Oireachtas Joint and Select Committees

Wednesday, 4 October 2023

Joint Oireachtas Committee on Agriculture, Food and the Marine

Ireland's Forestry Programme and Strategy: Discussion

Photo of Joe FlahertyJoe Flaherty (Longford-Westmeath, Fianna Fail) | Oireachtas source

I thank our guests and I appreciate their time.

I said at the outset that I was short on confidence in the process and that, despite the best efforts of the Ministers and their officials over the best part of nearly four hours, I am afraid the mood has not lightened. The reality is that farmers, forestry sector producers and, indeed, the bulk of committee members have all expressed deeply held reservations about what we believe is a flawed policy. I was particularly struck by a comment the Minister of State made about conifers and their sequestration value. She said the policy was not wedded to the carbon targets and that there were other values involved, including amenity value and water quality, which are all very laudable. We are operating within an agriculture prism here but when members of wider society consider the cost of meeting the carbon challenge, they will see that the quickest and easiest solution for sequestering carbon is through the planting of conifers, as every school project or cursory Google search will show.

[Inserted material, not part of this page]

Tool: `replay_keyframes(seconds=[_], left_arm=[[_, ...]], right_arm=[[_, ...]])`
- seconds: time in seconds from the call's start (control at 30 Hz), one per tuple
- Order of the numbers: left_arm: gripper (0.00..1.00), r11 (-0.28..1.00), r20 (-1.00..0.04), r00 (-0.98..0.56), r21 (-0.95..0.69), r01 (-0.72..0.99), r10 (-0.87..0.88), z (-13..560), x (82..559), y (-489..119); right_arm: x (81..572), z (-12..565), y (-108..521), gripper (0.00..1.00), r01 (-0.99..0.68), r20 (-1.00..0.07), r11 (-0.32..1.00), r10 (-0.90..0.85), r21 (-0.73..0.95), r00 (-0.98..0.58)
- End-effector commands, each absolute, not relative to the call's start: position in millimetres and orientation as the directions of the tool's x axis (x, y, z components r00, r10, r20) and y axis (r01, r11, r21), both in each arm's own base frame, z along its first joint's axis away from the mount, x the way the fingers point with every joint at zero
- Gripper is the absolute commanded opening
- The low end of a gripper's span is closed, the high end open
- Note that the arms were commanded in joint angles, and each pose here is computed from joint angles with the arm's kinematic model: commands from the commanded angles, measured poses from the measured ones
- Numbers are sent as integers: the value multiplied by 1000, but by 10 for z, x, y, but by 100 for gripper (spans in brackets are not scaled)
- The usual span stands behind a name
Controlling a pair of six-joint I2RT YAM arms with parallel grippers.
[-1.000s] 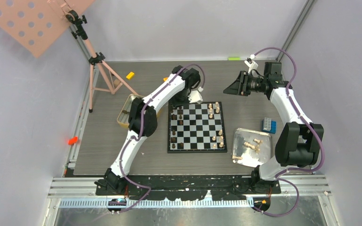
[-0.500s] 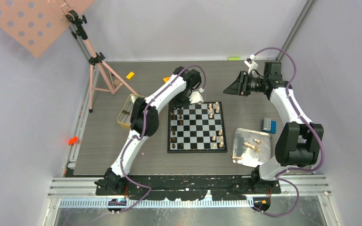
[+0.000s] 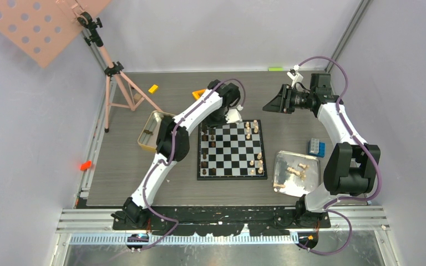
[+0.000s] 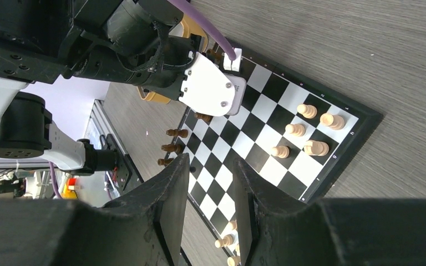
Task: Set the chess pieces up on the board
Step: Place the chess piece on the chessboard.
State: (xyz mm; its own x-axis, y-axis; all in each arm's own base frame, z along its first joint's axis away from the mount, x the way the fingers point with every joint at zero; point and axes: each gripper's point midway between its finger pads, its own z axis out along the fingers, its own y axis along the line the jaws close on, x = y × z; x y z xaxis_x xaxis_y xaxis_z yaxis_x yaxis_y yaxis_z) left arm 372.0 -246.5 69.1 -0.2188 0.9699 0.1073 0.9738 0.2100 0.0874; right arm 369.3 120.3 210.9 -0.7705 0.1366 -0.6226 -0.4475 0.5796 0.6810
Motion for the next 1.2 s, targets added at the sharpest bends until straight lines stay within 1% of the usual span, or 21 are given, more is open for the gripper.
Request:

Dr. Eddie Casey, chief economist with the Irish Fiscal Advisory Council, IFAC, was on "Morning Ireland" this morning and reeled off the likely costs of our decarbonisation campaign for the next ten to 20 years. A carbon reduction of 50% by 2030, which is our target, will cost this generation and the future generation billions of euro per year. The council estimates the clampdown on fossil fuels, which is laudable, will cost the Exchequer €2.5 billion per year every year between now and 2030. The council also estimates that we face a potential cost of €1.5 billion per year owing to the shortfall associated with our retrofitting targets and associated projects. We will have to make good on this. On the basis of a conservative estimate, the decarbonisation plan to which we are wedded and committed will cost €5.5 billion per year. The easiest way for us to meet the targets is through plantation, including the plantation of conifers. It is a price that the public is willing to bear if they can see value and see that Government policy is pursuing the best options to ensure we meet the targets.

The public expect the Government, but particularly the two Ministers, to pursue a course of action that will ensure that the expenditure represents value for money. In the context of the budget that will be announced next week, expenditure of €5.5 billion per year is considerable and is a massive burden for this and future generations to shoulder. There is an onus on the Department of Agriculture, Food and the Marine and Ministers to do everything possible to ensure future generations will not be burdened with excessive debt. However, the reality is that, at best, we will achieve a reduction of only 29% by 2030, as IFAC is warning. That brings us back to the point that we should be availing of every opportunity to ensure we will meet the targets.

It is probably unique at a committee meeting to have 90% to 99% agreement on the concerns regarding where we are going. The reality, as everyone here has stated, is that we are simply not planting enough. Despite the Ministers' best efforts to paint things positively and point to the changes happening, the reality is that the sector is in a stranglehold, a stranglehold associated with the Department. We have the worst afforestation rate in the country since 1949. The commercial forestry sector is worth €2 billion and there are 12,000 jobs at stake. The sector is on its knees. The Ministers and officials have been here before and have heard the committee's unanimous concern, perhaps with the exception of Deputy Leddin. I respect the Deputy's views and the fact that there can be different views but we desperately need to kick-start the industry. I have noted nothing in the ministerial opening statement or subsequent reply indicating something will happen in the next few months to kick-start the industry.

There is a most telling line in the Minister of State's foreword to the forestry strategy, which I will paraphrase as best I can. She stated we are moving away from an era of excessive focus on commercial forestry in which, too often, the wrong trees were planted in the wrong areas. My concern and fear are that this is an ideological excuse not to plant conifers, when now, more than ever, is the time to plant them in a balanced way with broadleafs, including native trees. We should plant conifers now but there seems to be ideological opposition to doing so within the Department.

At a time when we should be scaling up the production and planting of trees to support a transition in the construction sector, the reality is that planting is being hindered rather than helped. I ask the Ministers to reflect on the concerns and reservations of farmers, the forestry sector and the majority of members of this committee, as they have heard today, and recalibrate what is clearly a flawed forestry policy.